Work to be completed: Scan the material below and count each line with the string "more". Reply with the count alone.

The input:
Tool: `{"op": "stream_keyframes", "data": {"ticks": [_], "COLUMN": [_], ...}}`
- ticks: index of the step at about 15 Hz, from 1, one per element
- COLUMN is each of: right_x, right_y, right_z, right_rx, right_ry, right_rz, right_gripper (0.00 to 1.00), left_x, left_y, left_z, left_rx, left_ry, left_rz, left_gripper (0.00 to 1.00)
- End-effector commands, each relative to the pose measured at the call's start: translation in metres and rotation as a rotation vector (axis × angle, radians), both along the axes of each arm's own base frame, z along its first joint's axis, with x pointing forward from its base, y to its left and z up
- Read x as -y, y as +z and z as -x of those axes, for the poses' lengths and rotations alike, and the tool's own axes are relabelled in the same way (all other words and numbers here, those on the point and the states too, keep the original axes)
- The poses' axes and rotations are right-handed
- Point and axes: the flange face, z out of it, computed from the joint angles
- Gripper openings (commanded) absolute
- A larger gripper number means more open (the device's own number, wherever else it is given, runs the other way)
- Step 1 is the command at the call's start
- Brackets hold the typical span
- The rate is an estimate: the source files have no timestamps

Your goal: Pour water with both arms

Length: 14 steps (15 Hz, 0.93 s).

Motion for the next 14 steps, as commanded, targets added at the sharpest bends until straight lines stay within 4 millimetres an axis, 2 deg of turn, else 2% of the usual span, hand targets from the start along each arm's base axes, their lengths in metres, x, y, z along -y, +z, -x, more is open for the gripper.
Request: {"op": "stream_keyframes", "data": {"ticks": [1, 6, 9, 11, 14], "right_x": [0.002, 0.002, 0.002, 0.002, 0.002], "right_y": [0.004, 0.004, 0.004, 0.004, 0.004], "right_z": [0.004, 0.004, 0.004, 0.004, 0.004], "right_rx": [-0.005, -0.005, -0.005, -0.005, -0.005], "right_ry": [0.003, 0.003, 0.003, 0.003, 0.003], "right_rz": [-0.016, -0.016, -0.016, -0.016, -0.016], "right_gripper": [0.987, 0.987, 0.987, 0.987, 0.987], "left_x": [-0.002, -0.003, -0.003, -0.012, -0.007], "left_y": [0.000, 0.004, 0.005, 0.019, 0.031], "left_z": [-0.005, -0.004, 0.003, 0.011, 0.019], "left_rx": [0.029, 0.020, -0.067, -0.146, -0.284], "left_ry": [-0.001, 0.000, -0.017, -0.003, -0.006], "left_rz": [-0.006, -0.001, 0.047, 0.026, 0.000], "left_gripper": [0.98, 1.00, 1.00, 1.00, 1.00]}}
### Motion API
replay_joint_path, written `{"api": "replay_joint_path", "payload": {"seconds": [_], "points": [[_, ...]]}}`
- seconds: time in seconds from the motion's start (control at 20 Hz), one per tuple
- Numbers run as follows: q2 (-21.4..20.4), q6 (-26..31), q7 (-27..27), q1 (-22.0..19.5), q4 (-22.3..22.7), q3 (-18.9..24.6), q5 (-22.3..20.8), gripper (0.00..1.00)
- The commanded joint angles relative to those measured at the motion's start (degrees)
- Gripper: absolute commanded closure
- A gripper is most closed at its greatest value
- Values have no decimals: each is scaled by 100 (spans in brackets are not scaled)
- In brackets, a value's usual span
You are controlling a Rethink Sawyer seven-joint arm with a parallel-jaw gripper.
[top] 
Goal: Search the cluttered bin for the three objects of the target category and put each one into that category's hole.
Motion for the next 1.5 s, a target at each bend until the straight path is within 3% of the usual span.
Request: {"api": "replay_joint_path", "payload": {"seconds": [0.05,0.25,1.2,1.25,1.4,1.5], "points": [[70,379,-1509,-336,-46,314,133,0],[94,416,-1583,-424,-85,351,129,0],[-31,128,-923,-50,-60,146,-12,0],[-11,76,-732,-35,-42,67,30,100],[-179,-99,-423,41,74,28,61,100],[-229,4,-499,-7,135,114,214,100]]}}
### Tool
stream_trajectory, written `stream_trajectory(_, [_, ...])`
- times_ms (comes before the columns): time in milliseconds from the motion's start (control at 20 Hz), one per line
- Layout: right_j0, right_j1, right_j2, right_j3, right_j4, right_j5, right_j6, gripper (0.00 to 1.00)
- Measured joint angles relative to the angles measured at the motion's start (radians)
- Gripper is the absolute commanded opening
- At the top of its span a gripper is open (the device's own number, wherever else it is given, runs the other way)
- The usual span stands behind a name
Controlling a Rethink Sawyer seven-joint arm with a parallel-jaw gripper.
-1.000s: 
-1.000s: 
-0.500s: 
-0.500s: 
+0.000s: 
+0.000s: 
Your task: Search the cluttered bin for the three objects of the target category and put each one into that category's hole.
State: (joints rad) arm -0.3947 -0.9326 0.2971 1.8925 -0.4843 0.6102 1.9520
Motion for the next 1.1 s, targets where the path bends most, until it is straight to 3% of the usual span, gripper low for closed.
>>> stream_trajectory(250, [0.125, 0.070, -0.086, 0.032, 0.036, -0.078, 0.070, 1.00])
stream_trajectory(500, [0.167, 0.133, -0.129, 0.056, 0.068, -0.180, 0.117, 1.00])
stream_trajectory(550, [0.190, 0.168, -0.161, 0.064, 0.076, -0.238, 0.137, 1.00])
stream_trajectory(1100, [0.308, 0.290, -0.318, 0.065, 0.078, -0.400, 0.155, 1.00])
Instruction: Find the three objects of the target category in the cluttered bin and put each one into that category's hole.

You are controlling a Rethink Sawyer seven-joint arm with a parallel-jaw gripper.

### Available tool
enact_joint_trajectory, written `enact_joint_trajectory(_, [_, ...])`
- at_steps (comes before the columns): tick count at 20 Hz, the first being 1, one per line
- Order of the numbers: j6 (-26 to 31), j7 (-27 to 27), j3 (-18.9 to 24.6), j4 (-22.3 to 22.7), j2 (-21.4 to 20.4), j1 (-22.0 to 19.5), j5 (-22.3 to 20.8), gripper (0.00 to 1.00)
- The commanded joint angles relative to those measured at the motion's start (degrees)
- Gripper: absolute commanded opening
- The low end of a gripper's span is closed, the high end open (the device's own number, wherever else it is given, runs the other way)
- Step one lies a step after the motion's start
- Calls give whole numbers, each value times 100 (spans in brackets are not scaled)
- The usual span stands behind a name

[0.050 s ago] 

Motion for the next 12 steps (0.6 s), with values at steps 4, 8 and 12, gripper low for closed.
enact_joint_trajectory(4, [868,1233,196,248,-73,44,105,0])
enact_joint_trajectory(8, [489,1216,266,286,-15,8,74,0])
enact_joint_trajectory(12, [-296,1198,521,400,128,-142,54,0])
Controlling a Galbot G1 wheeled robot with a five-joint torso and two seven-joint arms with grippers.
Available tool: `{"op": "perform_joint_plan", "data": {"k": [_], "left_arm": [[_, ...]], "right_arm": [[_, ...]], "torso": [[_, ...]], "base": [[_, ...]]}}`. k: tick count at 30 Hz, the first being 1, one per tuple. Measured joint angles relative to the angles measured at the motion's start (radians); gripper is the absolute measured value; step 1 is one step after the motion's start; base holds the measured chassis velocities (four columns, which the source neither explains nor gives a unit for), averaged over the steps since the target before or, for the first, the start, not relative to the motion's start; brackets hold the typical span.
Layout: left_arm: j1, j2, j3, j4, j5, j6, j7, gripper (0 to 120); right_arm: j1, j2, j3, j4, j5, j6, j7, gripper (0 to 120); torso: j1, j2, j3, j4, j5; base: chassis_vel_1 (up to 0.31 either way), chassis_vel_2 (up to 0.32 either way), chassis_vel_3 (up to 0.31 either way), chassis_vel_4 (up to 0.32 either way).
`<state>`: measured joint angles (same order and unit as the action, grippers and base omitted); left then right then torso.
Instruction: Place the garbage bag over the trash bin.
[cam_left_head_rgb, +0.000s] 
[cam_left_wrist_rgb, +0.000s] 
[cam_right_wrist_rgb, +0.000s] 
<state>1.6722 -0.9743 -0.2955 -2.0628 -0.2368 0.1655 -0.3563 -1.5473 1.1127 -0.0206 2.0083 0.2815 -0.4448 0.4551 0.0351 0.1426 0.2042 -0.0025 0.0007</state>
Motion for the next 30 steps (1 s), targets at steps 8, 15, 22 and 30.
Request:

Result of the task: 2